La tendance n’a pas baissé. «Depuis le début de l’année 2021, nous constatons dans toutes les régions une augmentation préoccupante de demandes de personnes qui subissent une baisse de revenu durable à cause d’une mise au chômage partiel ou complet. Cette tendance annoncée par les CSP depuis le début de la crise se confirme au niveau suisse, par un taux de chômage en hausse, atteignant 3,6% en février 2021», a déclaré Bastienne Joerchel, directrice du CSP-VD.

Les quatre CSP romands (Genève, Vaud, Neuchâtel, Berne-Jura) ont émis plusieurs recommandations: «Eviter le déni de droit, garantir un accès équitable aux prestations sociales, faire reculer la précarité et la pauvreté.» Pour Pierre Borer, «il faut panser les plaies et penser à l’aide d’après crise». Plusieurs mesures ont été préconisées: élargir le socle de l’aide sociale pour y faire accéder les personnes qui ne sont pas des ayants droit actuellement, mettre en place un filet humanitaire, permettre aux personnes de nationalité étrangère de pouvoir accéder en tout temps aux aides sociales sans mettre en péril leur statut, faciliter l’accès à l’information et aux aides à disposition et octroyer de façon automatique les aides qui pourraient l’être, garantir un minimum vital unifié y compris lors des urgences.

S’il est vrai que les CSP ont pour mission de répondre aux besoins sociaux de la population, se substituer aux dispositifs d’aide sociale publique existants n’est pas dans leur vocation, a rappelé l’institution.

1452 ménages aidés, plus de 2 millions de francs distribués

Sur le plan financier, les CSP se sont tournés vers la Chaîne du Bonheur qui avait récolté très rapidement des millions de francs de dons auprès de la population suisse. Ils se sont donc adressés en priorité à elle. Ils ont obtenu un premier montant de 600'000 fr en mai, puis un second versement de 310'000 fr l’automne passé. En parallèle, chaque CSP, en fonction de son contexte et des besoins émergents, a lancé ses propres appels de fonds. Du 16 mars 2020 au 15 décembre 2020, 1452 ménages ont bénéficié d’une aide d’urgence. Ces bénéficiaires sont ainsi répartis: 687 à Genève, 451 et 115 respectivement dans les cantons de Vaud et de Neuchâtel, et enfin 199 pour la zone Berne-Jura. Le total de ces aides est de 2,145millions de francs.

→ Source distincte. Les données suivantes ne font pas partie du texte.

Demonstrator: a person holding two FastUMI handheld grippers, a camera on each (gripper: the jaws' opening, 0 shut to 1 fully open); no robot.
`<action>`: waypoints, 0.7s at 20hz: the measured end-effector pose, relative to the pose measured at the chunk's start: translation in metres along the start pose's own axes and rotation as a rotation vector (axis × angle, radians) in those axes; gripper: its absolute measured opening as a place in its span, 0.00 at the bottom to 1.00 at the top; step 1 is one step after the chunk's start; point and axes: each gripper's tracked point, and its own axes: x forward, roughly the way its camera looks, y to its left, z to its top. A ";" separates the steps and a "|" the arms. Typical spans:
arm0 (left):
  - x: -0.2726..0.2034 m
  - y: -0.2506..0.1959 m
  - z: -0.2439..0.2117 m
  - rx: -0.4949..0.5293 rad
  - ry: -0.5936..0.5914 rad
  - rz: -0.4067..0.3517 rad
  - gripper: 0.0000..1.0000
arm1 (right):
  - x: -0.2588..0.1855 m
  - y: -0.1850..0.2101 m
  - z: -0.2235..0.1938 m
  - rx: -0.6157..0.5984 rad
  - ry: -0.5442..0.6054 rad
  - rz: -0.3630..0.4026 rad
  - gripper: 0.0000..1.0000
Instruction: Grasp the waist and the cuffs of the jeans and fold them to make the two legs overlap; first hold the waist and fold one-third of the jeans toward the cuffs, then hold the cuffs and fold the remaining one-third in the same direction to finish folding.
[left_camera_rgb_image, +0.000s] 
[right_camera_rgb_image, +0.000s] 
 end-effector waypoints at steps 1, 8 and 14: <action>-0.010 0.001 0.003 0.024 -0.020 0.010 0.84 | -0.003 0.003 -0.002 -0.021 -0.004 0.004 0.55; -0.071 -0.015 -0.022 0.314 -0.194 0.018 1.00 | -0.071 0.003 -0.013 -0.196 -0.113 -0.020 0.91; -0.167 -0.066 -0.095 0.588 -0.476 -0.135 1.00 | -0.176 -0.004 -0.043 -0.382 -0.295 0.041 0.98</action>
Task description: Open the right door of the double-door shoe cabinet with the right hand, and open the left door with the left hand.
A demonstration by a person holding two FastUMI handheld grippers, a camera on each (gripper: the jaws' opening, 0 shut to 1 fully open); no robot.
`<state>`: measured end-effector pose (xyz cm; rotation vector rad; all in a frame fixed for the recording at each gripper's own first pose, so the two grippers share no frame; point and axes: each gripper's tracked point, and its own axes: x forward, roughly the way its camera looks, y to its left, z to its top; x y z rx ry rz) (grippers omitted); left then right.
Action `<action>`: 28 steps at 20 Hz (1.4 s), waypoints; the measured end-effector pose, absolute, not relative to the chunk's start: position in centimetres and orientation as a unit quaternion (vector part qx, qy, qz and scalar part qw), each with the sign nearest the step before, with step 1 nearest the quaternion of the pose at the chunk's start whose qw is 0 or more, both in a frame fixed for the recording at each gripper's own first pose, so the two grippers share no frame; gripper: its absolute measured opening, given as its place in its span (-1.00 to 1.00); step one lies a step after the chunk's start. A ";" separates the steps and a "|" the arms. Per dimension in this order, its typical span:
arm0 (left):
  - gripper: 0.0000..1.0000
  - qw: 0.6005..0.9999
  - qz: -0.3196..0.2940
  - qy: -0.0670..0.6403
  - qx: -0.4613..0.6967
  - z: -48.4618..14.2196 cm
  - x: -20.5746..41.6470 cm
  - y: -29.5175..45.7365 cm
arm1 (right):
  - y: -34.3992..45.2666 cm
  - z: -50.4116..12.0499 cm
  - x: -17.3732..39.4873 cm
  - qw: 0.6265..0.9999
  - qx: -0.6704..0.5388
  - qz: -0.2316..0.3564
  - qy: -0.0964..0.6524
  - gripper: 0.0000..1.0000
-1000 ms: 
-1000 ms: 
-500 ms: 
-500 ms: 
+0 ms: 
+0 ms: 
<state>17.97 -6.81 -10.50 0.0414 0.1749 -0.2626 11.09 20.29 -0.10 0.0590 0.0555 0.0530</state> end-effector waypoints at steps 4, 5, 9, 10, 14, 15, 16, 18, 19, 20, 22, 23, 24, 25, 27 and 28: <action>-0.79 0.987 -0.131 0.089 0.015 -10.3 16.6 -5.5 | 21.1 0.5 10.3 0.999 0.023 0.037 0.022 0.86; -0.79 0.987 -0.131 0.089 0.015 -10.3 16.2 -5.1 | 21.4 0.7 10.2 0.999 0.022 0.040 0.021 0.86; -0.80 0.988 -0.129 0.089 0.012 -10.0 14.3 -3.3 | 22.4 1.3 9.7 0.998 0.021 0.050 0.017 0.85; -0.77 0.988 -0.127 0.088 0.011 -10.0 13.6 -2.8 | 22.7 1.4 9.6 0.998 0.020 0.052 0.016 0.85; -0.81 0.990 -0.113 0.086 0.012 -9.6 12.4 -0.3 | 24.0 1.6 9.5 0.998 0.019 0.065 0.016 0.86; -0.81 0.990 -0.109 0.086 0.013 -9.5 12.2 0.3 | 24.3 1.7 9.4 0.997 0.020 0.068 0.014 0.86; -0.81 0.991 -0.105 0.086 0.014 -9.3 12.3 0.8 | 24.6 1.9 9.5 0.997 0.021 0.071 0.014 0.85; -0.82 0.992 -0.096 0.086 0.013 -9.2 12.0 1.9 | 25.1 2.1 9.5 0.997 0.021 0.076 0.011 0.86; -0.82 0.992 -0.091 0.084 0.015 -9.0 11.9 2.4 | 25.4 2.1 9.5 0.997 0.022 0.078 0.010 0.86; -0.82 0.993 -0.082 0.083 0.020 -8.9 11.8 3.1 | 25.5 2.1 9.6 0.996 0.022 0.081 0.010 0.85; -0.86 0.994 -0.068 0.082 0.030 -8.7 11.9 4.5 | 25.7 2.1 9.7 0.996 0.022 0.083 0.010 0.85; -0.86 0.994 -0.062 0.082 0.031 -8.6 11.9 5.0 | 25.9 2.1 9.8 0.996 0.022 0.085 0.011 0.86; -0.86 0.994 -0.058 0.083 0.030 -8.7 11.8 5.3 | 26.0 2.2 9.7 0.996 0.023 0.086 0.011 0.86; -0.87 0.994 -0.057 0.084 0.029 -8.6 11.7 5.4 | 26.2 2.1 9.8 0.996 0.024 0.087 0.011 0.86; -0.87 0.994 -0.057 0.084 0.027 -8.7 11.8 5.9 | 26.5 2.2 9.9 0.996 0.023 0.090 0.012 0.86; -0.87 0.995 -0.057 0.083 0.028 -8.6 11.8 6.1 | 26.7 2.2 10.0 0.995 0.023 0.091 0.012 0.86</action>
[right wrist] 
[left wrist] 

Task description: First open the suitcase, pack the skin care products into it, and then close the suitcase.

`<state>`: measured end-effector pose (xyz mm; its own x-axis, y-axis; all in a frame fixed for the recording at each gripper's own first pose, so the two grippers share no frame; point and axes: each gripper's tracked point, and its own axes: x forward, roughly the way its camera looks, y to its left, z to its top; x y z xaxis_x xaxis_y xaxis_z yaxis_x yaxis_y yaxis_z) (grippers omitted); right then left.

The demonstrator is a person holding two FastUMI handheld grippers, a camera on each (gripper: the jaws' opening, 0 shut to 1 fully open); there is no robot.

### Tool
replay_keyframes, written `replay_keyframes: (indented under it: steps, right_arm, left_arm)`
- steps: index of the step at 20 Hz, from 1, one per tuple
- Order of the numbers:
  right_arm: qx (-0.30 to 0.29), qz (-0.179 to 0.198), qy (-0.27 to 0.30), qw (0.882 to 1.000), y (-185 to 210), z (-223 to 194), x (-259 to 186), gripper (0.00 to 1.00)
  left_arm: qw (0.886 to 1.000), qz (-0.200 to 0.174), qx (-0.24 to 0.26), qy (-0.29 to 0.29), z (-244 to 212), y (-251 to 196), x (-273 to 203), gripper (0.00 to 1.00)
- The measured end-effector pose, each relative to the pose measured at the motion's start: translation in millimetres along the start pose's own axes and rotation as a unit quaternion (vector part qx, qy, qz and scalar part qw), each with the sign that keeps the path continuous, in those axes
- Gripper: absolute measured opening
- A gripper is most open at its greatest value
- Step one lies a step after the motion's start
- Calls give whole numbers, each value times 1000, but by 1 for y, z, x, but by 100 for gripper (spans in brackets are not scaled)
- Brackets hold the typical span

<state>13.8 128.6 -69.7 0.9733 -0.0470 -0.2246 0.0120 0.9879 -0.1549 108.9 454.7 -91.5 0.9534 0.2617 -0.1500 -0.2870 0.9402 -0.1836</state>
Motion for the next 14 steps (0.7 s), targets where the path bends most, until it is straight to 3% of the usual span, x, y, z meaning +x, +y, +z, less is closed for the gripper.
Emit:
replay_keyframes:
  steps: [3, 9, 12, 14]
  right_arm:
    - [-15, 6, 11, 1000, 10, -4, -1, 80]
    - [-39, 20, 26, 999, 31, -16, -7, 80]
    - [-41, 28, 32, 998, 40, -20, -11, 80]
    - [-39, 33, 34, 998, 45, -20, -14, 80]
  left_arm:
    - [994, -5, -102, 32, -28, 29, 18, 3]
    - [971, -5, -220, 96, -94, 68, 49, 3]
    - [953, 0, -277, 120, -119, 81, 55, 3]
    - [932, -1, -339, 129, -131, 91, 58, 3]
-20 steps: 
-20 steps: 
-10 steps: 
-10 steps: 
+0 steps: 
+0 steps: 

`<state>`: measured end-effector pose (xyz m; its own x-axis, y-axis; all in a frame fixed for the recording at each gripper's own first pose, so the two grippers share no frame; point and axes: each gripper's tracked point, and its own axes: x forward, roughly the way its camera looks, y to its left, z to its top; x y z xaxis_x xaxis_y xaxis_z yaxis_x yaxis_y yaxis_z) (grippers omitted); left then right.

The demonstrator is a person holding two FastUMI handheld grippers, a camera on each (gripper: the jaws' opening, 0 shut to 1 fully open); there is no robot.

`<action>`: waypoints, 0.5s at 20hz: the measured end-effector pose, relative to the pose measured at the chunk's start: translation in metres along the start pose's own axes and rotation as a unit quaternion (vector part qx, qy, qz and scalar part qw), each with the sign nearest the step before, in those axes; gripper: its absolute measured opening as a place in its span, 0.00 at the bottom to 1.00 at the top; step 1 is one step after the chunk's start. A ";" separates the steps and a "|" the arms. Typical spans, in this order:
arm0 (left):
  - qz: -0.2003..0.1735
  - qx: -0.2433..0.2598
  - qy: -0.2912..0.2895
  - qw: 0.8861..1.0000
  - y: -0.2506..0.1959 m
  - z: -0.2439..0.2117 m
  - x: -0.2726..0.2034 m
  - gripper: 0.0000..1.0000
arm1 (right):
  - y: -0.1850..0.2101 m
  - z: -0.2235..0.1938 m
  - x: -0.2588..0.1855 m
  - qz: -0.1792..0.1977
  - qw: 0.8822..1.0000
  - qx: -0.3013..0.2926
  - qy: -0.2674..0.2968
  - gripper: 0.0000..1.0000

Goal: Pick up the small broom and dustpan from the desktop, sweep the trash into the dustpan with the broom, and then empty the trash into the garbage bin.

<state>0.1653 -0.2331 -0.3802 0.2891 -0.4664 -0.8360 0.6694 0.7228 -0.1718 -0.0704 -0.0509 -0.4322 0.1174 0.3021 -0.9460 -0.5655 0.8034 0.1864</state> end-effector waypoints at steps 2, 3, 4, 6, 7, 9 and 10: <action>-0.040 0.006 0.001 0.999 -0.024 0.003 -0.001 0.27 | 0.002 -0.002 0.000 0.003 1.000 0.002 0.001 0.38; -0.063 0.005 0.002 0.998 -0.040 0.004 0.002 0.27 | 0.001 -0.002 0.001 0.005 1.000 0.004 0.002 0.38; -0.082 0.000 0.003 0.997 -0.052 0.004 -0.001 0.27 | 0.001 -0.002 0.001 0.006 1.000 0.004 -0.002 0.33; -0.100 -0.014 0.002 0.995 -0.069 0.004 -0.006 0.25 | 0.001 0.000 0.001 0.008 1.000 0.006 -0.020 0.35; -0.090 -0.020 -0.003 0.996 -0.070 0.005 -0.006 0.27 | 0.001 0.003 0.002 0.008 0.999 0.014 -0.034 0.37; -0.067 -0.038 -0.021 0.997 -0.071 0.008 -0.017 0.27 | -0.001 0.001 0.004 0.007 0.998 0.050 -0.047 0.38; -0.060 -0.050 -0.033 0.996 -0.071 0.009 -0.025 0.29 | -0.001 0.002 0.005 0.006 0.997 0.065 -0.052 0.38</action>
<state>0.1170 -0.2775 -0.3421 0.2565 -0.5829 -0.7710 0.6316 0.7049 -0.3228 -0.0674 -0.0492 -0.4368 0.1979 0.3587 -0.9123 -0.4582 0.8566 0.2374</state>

Toutefois, force est de constater que «les personnes sans statut légal constituent la catégorie de population la plus dramatiquement impactée par la crise». Certains en sont arrivés à une situation tellement dramatique que les besoins essentiels (manger, se vêtir, se loger, se soigner) n’étaient plus couverts. «Cette réalité a concerné des milliers de personnes sans papiers dès le mois de mars 2020, alors même qu’elles sont autonomes financièrement en temps normal et ne demandent jamais d’aide. La grande majorité d’entre elles était d’ailleurs inconnue des services des CSP», a analysé Caroline Regamey, chargée des politiques et actions sociales au CSP-VD. «Bon nombre de ces personnes sans statut n’ont pas pu continuer à travailler, étant principalement occupées dans des secteurs d’activités ne permettant pas le télétravail, comme l’économie domestique, la construction et la restauration. «Une majorité s’est retrouvée en interruption d’activité, sans salaire, voire licenciée, avec l’angoisse du lendemain et de se retrouver à la rue avec leurs enfants.»